A full, exact copy of the records below is the required answer.

▶ Given entries:
-- Opening Marker --

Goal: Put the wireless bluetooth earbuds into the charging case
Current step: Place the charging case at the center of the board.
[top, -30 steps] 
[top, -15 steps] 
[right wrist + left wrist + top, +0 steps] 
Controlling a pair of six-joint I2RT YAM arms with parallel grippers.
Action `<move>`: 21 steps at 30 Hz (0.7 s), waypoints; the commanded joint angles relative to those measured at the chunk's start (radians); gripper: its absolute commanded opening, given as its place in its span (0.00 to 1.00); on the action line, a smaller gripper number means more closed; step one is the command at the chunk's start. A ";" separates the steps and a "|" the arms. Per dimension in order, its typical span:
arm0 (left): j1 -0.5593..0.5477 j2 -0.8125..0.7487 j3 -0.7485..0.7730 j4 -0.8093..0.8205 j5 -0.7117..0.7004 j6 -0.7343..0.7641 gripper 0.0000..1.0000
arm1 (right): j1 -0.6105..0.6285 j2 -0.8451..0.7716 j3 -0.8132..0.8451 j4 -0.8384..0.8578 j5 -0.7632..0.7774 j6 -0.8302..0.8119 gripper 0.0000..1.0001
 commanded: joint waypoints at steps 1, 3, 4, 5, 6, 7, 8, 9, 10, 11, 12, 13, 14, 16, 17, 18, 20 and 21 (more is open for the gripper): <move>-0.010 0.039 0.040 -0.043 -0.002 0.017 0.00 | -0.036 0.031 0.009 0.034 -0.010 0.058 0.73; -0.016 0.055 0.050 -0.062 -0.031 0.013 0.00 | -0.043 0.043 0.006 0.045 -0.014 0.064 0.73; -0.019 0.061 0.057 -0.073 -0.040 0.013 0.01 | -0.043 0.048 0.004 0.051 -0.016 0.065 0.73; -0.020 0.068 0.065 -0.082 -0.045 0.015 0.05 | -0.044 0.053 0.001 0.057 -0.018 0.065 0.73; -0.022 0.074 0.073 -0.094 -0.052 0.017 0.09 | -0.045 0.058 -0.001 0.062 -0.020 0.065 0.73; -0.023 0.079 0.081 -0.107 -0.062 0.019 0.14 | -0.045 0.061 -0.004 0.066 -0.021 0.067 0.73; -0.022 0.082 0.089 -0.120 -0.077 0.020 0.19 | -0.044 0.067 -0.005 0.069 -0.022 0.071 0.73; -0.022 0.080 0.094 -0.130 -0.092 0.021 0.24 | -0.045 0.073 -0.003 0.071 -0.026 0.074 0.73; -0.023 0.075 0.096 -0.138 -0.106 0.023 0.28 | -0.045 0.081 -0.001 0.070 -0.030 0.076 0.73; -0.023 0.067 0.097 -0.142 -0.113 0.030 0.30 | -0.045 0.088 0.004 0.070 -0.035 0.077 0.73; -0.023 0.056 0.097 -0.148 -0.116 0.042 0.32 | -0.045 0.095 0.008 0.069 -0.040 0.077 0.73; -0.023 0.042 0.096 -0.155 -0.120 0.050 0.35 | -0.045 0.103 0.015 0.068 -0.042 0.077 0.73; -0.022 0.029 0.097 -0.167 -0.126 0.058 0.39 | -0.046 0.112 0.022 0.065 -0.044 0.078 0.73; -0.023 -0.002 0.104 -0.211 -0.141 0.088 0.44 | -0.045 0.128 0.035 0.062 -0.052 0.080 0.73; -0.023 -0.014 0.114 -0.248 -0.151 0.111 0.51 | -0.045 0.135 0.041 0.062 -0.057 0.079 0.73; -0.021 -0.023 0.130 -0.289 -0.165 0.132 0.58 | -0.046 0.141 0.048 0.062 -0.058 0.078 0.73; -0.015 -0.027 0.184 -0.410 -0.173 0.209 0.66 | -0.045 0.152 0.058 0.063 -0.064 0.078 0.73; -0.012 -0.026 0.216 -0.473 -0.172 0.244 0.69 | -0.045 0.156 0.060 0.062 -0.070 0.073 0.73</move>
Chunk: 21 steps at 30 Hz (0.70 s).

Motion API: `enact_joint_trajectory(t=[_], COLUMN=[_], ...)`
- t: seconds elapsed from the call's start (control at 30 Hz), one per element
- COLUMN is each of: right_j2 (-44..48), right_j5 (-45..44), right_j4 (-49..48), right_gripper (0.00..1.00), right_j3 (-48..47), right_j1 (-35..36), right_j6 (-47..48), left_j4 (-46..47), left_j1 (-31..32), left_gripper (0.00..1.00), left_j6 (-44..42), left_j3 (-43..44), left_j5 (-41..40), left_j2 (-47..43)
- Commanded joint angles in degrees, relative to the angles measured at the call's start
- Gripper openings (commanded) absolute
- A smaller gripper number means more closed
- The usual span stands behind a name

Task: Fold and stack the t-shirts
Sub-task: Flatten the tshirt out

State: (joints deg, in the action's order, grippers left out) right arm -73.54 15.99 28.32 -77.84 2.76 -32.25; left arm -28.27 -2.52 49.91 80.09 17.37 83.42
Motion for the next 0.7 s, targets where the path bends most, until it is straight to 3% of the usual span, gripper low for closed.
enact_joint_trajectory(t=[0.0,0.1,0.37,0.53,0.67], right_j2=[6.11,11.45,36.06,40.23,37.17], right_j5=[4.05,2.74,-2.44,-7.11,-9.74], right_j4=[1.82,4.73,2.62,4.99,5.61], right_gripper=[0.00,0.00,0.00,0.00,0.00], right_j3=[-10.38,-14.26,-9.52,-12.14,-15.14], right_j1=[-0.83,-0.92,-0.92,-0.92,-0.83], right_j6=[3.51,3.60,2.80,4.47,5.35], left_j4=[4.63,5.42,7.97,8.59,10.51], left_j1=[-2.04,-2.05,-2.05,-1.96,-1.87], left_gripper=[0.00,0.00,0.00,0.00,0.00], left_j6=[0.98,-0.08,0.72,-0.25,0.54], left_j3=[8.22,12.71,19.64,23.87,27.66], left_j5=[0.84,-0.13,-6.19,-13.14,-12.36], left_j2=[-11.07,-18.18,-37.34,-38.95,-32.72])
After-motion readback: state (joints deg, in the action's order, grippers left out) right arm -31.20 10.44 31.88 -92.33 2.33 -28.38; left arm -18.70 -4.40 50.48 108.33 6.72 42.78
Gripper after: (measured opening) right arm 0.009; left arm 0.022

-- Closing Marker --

▶ Response to this task:
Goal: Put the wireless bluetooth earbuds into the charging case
Current step: Place the charging case at the center of the board.
[top, -30 steps] 
[top, -15 steps] 
[right wrist + left wrist + top, +0 steps] 
Controlling a pair of six-joint I2RT YAM arms with parallel grippers.
Action `<move>`: 21 steps at 30 Hz (0.7 s), waypoints; the commanded joint angles relative to those measured at the chunk's start (radians); gripper: its absolute commanded opening, given as its place in its span (0.00 to 1.00); on the action line, a smaller gripper number means more closed; step one is the command at the chunk's start. A ";" separates the steps and a "|" the arms. Per dimension in order, its typical span:
arm0 (left): j1 -0.5593..0.5477 j2 -0.8125..0.7487 j3 -0.7485..0.7730 j4 -0.8093..0.8205 j5 -0.7117..0.7004 j6 -0.7343..0.7641 gripper 0.0000..1.0000
arm1 (right): j1 -0.6105..0.6285 j2 -0.8451..0.7716 j3 -0.8132..0.8451 j4 -0.8384..0.8578 j5 -0.7632..0.7774 j6 -0.8302..0.8119 gripper 0.0000..1.0001
 commanded: joint waypoints at steps 1, 3, 4, 5, 6, 7, 8, 9, 10, 11, 12, 13, 14, 16, 17, 18, 20 and 21 (more is open for the gripper): <move>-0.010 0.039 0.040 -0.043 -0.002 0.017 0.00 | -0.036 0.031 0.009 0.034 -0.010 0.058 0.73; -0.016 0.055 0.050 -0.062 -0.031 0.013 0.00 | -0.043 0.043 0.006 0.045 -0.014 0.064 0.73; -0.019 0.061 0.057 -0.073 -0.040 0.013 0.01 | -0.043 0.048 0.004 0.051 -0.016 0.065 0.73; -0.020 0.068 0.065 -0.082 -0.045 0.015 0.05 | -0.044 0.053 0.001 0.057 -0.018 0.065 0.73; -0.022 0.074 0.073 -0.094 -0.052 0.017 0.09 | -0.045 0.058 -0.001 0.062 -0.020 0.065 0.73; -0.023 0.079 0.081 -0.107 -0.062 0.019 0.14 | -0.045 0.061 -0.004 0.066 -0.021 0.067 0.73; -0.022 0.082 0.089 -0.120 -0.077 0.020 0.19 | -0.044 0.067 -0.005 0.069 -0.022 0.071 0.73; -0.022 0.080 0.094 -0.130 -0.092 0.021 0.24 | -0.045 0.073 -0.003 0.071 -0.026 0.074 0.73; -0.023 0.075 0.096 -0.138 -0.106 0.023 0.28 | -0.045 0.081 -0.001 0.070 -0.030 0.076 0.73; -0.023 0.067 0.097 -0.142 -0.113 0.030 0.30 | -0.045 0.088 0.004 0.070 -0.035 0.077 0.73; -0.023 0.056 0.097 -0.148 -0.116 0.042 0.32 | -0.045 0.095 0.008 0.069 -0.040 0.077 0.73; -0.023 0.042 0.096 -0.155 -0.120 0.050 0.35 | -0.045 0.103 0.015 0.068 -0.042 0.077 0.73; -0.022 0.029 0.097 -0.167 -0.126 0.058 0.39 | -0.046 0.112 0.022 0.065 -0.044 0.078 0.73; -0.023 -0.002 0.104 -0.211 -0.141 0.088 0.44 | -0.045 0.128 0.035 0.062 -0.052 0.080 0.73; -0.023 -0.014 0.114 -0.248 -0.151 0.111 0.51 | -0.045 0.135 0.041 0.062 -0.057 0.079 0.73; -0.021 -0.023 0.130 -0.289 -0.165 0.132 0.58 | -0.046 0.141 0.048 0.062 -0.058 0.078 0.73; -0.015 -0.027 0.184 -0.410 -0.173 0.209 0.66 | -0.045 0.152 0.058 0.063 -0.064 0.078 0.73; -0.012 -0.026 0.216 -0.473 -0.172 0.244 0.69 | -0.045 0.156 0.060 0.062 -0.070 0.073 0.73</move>
Chunk: 21 steps at 30 Hz (0.70 s).

Motion API: `enact_joint_trajectory(t=[_], COLUMN=[_], ...)`
- t: seconds elapsed from the call's start (control at 30 Hz), one per element
- COLUMN is each of: right_j2 (-44..48), right_j5 (-45..44), right_j4 (-49..48), right_gripper (0.00..1.00), right_j3 (-48..47), right_j1 (-35..36), right_j6 (-47..48), left_j4 (-46..47), left_j1 (-31..32), left_gripper (0.00..1.00), left_j6 (-44..42), left_j3 (-43..44), left_j5 (-41..40), left_j2 (-47..43)
- Commanded joint angles in degrees, relative to the angles measured at the call's start
- Gripper openings (commanded) absolute
- A smaller gripper number means more closed
- The usual span stands behind a name

Task: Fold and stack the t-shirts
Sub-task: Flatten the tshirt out

State: (joints deg, in the action's order, grippers left out) right arm -73.54 15.99 28.32 -77.84 2.76 -32.25; left arm -28.27 -2.52 49.91 80.09 17.37 83.42
Motion for the next 0.7 s, targets where the path bends most, until it is straight to 3% of the usual span, gripper low for closed.
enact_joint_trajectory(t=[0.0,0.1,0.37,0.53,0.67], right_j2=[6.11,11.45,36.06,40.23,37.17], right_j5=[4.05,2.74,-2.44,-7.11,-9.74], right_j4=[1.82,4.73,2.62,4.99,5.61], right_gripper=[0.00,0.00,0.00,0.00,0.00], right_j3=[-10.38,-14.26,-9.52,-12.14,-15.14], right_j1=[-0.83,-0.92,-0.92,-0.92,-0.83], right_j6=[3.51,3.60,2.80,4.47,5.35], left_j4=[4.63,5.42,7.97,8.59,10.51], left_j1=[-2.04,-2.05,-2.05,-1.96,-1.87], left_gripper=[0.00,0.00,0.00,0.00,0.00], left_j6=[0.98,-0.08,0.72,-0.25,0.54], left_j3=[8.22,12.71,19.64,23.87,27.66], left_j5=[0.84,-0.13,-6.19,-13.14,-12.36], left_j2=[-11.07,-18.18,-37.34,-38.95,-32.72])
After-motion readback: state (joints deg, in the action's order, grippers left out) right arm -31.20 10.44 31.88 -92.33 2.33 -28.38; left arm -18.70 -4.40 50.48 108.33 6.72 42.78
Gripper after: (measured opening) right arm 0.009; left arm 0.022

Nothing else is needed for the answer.